Le gouvernement malaisien décrète la charia

Pour tenter de surmonter les difficultés apparues depuis longtemps dans le processus d’adaptation de la loi coranique aux dispositions constitutionnelles, le gouvernement malaisien a fixé au 31 décembre de cette année la date limite pour harmoniser l’application de la charia avec la Constitution dans les différents États de la Fédération.

Bien que de nombreux analystes émettent des doutes sur le délai, qu’ils jugent trop proche, et soulignent que l’initiative officielle contribuera à relancer le débat sur la congruence entre l’État et les lois religieuses, une question toujours compliquée dans un pays traversé par diverses fractures ethniques, sociales et religieuses.

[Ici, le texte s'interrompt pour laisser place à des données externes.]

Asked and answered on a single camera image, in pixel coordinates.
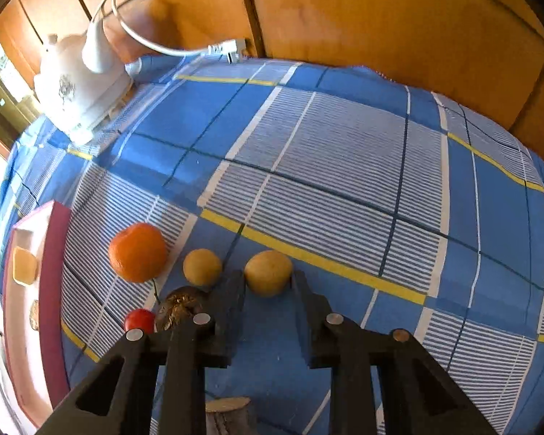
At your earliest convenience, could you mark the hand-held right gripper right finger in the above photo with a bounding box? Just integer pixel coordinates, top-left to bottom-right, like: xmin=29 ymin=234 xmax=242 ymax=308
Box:
xmin=291 ymin=270 xmax=499 ymax=435

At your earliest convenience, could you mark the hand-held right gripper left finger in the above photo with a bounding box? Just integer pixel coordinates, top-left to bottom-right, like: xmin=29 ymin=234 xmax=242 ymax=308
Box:
xmin=38 ymin=270 xmax=247 ymax=435

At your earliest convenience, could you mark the small tan longan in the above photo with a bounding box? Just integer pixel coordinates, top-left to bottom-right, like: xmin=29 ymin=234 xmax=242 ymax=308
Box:
xmin=182 ymin=249 xmax=223 ymax=286

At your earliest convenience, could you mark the large tan longan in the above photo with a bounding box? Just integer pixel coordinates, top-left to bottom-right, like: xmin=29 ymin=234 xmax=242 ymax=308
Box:
xmin=244 ymin=250 xmax=293 ymax=298

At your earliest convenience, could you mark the red cherry tomato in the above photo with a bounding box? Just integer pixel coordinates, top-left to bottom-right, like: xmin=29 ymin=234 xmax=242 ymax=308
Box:
xmin=124 ymin=308 xmax=156 ymax=334

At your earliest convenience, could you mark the whole orange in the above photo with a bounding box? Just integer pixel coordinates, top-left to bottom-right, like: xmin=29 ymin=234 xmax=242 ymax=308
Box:
xmin=108 ymin=222 xmax=169 ymax=283

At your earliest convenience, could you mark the pink shallow tray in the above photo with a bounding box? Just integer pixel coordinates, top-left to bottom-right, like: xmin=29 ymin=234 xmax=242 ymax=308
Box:
xmin=2 ymin=200 xmax=73 ymax=429

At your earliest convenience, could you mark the dark brown water chestnut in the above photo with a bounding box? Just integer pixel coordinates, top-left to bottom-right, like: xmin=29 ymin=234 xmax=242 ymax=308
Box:
xmin=155 ymin=286 xmax=211 ymax=332

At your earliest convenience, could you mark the blue plaid tablecloth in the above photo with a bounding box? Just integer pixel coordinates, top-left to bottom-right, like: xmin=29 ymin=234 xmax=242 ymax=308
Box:
xmin=0 ymin=54 xmax=544 ymax=435

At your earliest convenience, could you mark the cut orange piece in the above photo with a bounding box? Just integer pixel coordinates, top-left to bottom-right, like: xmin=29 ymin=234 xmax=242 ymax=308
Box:
xmin=13 ymin=247 xmax=38 ymax=285

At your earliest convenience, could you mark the kettle power base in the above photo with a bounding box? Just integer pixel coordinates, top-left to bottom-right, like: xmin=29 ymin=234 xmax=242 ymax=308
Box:
xmin=67 ymin=77 xmax=134 ymax=145

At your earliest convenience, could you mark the white ceramic electric kettle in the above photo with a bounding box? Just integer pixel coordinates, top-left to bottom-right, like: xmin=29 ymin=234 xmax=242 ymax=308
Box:
xmin=33 ymin=22 xmax=133 ymax=139

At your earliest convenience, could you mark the white power cable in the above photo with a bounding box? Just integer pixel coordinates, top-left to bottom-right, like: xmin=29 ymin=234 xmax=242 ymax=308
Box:
xmin=90 ymin=0 xmax=248 ymax=62

Le ministre des Affaires religieuses, Mohd Na’im Mokhtar, s’est engagé le 18 février à révéler par avance les conséquences concernant les droits civiques et les droits religieux. Il bénéficiera de la coopération du souverain de l’État de Selangor, Sharafuddin Idris Shah, qui préside le Conseil national des affaires religieuses islamiques. Il devrait également recevoir la contribution de la Commission spéciale dirigée par un ancien président de la Cour suprême, qui a commencé à travailler sur le sujet l’année dernière et a été chargé d’évaluer les possibilités d’élargir les pouvoirs du Parlement pour pouvoir intervenir dans cette délicate affaire.

Bouleversement juridique

La décision rendue le 9 février par les juges suprêmes sur l’inconstitutionnalité de 16 lois en vigueur dans l’État du Kelantan a mis en lumière la nécessité de s’attaquer au problème. Les règles font référence à de nombreux délits punissables par la loi religieuse, de la sodomie aux abus sexuels, de la possession de fausses informations à la toxicomanie et à l’alcool, et même aux critères appliqués dans les procès. Toutes ces questions sont réglées par la loi des États, sur laquelle le Parlement fédéral a compétence, mais sont en partie modifiées par les lois locales, plus proches des autorités religieuses.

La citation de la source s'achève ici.